### Try it
Please restate word for word the lines of the entries below from the one with "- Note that" to the one with "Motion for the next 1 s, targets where", inclusive, and leave out every picture.

BEGIN Records for this exercise

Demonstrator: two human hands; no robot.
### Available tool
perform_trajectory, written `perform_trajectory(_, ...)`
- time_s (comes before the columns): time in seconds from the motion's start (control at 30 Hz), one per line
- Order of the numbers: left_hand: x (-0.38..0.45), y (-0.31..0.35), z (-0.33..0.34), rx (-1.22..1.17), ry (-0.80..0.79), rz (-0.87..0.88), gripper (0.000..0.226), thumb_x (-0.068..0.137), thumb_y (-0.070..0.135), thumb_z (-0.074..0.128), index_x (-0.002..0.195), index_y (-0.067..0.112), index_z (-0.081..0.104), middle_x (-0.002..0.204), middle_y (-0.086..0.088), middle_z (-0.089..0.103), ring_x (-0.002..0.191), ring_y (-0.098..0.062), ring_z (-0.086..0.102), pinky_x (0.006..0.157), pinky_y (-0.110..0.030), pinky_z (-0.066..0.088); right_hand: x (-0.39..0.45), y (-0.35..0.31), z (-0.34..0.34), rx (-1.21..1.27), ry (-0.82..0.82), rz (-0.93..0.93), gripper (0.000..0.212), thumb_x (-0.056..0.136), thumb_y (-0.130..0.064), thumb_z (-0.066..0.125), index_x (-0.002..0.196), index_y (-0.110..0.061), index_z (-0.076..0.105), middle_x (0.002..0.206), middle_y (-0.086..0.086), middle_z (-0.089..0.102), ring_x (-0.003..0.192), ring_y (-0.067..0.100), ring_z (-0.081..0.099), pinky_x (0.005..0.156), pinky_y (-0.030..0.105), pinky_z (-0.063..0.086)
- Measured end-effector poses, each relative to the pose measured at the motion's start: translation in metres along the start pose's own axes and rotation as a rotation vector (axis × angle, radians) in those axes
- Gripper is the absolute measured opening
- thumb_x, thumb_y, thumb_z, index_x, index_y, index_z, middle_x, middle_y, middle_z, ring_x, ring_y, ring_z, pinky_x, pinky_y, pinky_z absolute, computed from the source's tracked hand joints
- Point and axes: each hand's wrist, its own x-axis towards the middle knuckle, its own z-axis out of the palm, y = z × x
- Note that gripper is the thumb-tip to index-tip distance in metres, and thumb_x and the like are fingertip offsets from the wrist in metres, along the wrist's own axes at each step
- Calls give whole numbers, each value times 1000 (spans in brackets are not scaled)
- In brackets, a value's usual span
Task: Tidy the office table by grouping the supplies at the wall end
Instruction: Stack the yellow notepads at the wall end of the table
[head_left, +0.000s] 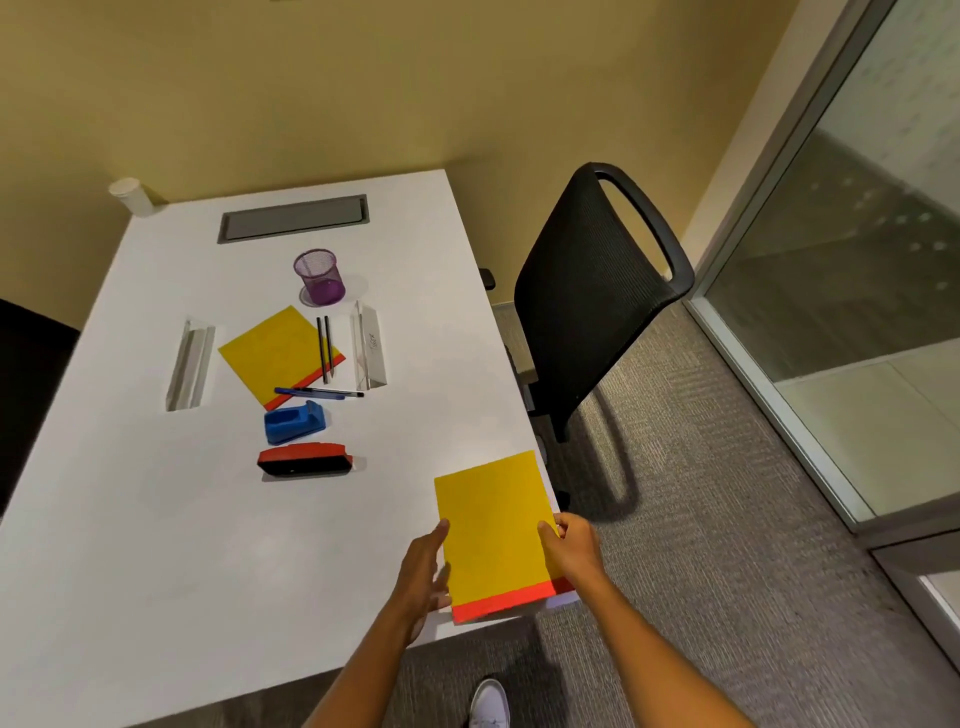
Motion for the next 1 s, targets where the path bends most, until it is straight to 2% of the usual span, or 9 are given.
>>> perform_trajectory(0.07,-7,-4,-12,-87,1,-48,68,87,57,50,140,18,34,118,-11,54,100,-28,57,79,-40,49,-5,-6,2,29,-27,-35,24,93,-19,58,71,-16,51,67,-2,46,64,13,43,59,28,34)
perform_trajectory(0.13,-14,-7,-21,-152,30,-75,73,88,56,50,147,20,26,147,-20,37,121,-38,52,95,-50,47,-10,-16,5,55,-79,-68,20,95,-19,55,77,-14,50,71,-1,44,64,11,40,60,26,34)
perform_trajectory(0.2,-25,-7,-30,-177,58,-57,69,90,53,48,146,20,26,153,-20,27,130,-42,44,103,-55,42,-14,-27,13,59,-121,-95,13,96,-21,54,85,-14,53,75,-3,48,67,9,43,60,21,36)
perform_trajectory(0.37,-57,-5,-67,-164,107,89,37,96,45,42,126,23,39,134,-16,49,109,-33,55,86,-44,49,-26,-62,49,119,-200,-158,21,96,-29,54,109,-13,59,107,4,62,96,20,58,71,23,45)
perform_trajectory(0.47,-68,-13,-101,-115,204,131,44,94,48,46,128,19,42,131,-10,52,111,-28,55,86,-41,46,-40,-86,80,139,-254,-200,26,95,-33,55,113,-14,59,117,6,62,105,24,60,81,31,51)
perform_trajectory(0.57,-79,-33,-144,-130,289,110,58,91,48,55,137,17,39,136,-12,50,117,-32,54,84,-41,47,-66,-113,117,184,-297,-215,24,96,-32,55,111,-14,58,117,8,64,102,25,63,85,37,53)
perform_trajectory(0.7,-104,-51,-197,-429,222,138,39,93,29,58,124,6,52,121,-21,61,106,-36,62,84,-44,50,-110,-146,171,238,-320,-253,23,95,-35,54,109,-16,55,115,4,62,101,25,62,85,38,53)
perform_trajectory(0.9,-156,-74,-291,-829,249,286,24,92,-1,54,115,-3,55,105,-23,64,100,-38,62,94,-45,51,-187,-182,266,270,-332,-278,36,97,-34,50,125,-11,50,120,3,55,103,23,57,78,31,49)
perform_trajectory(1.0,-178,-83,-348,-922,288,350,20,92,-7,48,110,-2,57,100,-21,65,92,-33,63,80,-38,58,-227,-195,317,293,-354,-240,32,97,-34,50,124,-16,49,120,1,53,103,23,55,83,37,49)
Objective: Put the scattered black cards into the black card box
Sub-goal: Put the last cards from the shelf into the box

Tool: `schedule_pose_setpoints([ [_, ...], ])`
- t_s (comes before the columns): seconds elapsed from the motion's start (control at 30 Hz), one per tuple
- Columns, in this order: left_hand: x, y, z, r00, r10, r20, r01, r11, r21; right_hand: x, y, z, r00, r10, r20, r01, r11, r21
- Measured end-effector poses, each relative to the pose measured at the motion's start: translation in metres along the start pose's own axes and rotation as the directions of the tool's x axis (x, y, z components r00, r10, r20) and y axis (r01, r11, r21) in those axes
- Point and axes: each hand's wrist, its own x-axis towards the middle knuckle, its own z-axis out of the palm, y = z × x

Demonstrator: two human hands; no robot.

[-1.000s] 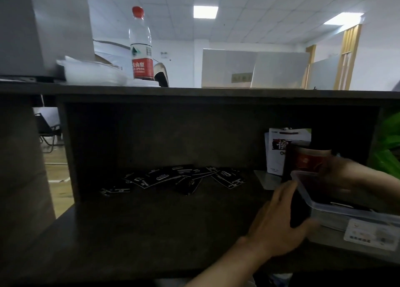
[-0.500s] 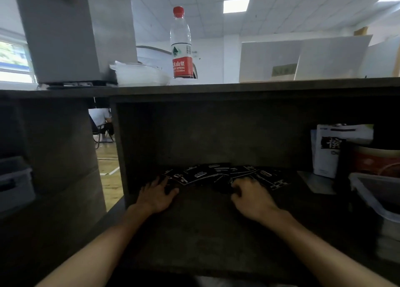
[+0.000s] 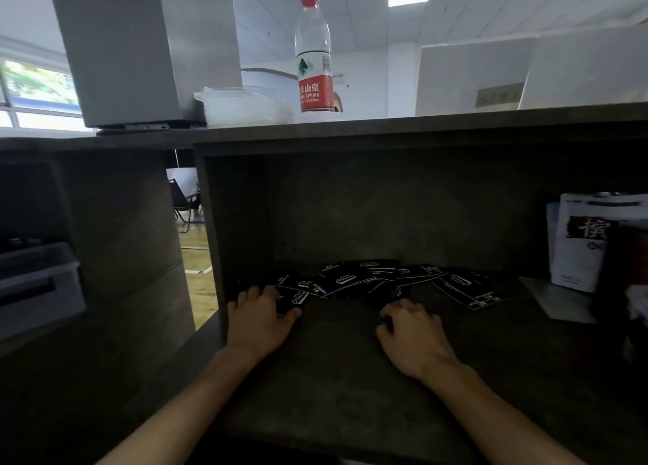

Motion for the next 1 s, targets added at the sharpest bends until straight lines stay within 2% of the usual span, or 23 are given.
schedule_pose_setpoints([
  [0.07,0.002,0.004,-0.002,0.997,-0.064,0.048,0.064,0.998,0.006,-0.001,0.000,-0.001,1.000,-0.001,0.002,0.001,1.000,0.008],
  [0.23,0.000,0.002,-0.010,0.973,-0.200,0.112,0.212,0.972,-0.104,-0.005,-0.001,-0.005,1.000,-0.022,-0.006,0.022,1.000,0.022],
  [0.43,-0.029,0.008,-0.023,0.969,-0.229,0.093,0.241,0.958,-0.154,-0.011,-0.007,-0.011,0.997,-0.063,-0.055,0.065,0.998,0.027],
  [0.5,-0.037,0.016,-0.027,0.976,-0.165,0.141,0.183,0.975,-0.123,-0.015,-0.012,-0.014,0.991,-0.118,-0.064,0.120,0.992,0.025],
  [0.57,-0.037,0.023,-0.029,0.972,-0.037,0.234,0.098,0.962,-0.254,-0.018,-0.014,-0.017,0.985,-0.162,-0.063,0.164,0.986,0.031],
  [0.63,-0.030,0.027,-0.036,0.979,0.051,0.199,0.025,0.933,-0.359,-0.021,-0.013,-0.019,0.984,-0.155,-0.084,0.161,0.985,0.061],
  [0.7,-0.015,0.027,-0.042,0.989,0.087,0.118,-0.047,0.951,-0.305,-0.022,-0.012,-0.020,0.986,-0.137,-0.097,0.145,0.986,0.080],
  [0.73,-0.008,0.026,-0.041,0.980,0.110,0.164,-0.070,0.970,-0.232,-0.021,-0.012,-0.019,0.987,-0.138,-0.083,0.144,0.987,0.072],
  [0.83,0.000,0.025,-0.033,0.886,0.205,0.416,-0.144,0.974,-0.173,-0.017,-0.011,-0.015,0.988,-0.143,-0.061,0.147,0.987,0.071],
  [0.93,0.003,0.031,-0.025,0.849,0.274,0.451,-0.189,0.956,-0.225,-0.014,-0.010,-0.012,0.990,-0.133,-0.052,0.138,0.985,0.107],
  [1.0,0.011,0.039,-0.031,0.814,0.223,0.537,-0.119,0.968,-0.222,-0.013,-0.009,-0.010,0.988,-0.143,-0.055,0.148,0.983,0.105],
])
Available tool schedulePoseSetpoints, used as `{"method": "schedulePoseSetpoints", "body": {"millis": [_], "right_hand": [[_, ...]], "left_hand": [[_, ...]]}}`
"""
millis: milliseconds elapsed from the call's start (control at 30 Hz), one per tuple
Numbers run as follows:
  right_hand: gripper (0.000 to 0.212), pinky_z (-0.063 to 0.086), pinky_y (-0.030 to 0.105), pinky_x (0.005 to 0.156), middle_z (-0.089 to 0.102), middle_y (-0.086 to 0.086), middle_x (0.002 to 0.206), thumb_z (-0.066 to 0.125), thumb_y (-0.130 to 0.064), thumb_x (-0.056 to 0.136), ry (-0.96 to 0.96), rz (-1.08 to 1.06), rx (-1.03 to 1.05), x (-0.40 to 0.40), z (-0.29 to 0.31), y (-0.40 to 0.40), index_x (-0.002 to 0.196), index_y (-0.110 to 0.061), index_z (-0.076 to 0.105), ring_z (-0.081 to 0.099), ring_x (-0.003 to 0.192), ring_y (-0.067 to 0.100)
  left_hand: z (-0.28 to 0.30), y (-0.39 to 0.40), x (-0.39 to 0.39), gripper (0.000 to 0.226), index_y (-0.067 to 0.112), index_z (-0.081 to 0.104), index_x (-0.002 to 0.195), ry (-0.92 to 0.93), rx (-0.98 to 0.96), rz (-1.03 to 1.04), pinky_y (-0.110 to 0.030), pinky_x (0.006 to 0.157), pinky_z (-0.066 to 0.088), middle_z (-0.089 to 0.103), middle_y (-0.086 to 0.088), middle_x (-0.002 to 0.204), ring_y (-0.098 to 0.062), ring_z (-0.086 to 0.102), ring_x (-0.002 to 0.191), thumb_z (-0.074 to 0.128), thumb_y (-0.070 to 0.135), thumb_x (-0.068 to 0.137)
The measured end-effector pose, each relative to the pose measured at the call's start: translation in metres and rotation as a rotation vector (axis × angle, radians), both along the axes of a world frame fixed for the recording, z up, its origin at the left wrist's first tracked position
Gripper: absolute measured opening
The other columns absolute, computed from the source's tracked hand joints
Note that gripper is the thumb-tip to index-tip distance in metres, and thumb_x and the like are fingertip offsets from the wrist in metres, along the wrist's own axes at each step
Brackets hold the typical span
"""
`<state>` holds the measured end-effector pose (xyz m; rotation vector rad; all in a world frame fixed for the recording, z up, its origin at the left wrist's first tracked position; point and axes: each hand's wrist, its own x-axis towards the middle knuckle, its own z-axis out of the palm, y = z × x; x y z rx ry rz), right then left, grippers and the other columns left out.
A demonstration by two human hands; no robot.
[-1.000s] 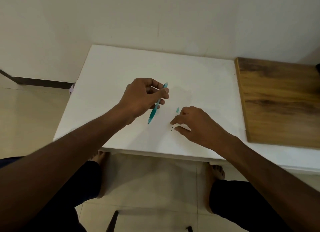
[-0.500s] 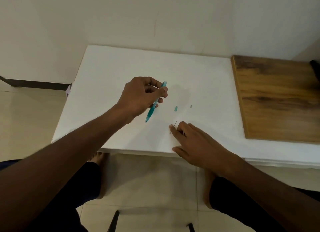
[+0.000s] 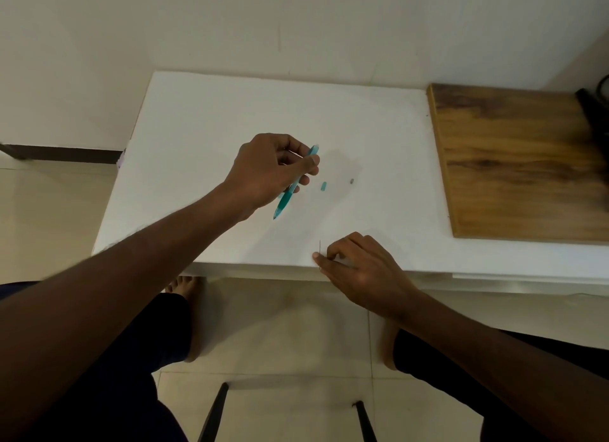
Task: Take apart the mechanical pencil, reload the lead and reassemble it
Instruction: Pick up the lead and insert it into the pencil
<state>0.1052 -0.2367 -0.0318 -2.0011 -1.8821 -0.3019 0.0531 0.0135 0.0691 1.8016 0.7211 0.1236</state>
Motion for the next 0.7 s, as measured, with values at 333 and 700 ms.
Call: {"method": "schedulePoseSetpoints", "body": {"millis": [333, 700], "right_hand": [[0.009, 0.051, 0.040, 0.061, 0.075, 0.010, 0.090, 0.078, -0.014, 0.097, 0.104, 0.056, 0.156, 0.005, -0.003, 0.003, 0.102, -0.011, 0.084, 0.067, 0.079, 0.025], [0.013, 0.066, 0.035, 0.083, 0.084, 0.005, 0.103, 0.075, -0.019, 0.099, 1.438, -0.485, 0.394, 0.065, 0.076, 0.040, 0.111, -0.017, 0.080, 0.081, 0.096, 0.025]], "left_hand": [[-0.005, 0.002, 0.003, 0.021, 0.016, 0.079, 0.107, 0.000, 0.016, -0.014, -0.020, 0.069, 0.065, 0.086, 0.008, 0.091, -0.010, 0.083, 0.080, 0.080, 0.035, 0.098], [-0.013, -0.002, -0.001, 0.018, 0.028, 0.075, 0.116, -0.063, 0.052, -0.190, -0.027, 0.074, 0.069, 0.086, 0.013, 0.092, -0.009, 0.083, 0.080, 0.079, 0.034, 0.099]]}}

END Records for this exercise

### Reply to the exercise
- Note that gripper is the thumb-tip to index-tip distance in metres, and thumb_x and the like are fingertip offsets from the wrist in metres, along the wrist's own axes at each step
- Calls give whole numbers, each value times 1000 (spans in brackets are not scaled)
- In brackets, a value's usual span
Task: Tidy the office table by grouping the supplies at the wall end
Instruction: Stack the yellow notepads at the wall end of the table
[head_left, +0.000s] 
Motion for the next 1 s, targets where the path bends most, until it is straight to 2% of the usual span, or 9 are given.

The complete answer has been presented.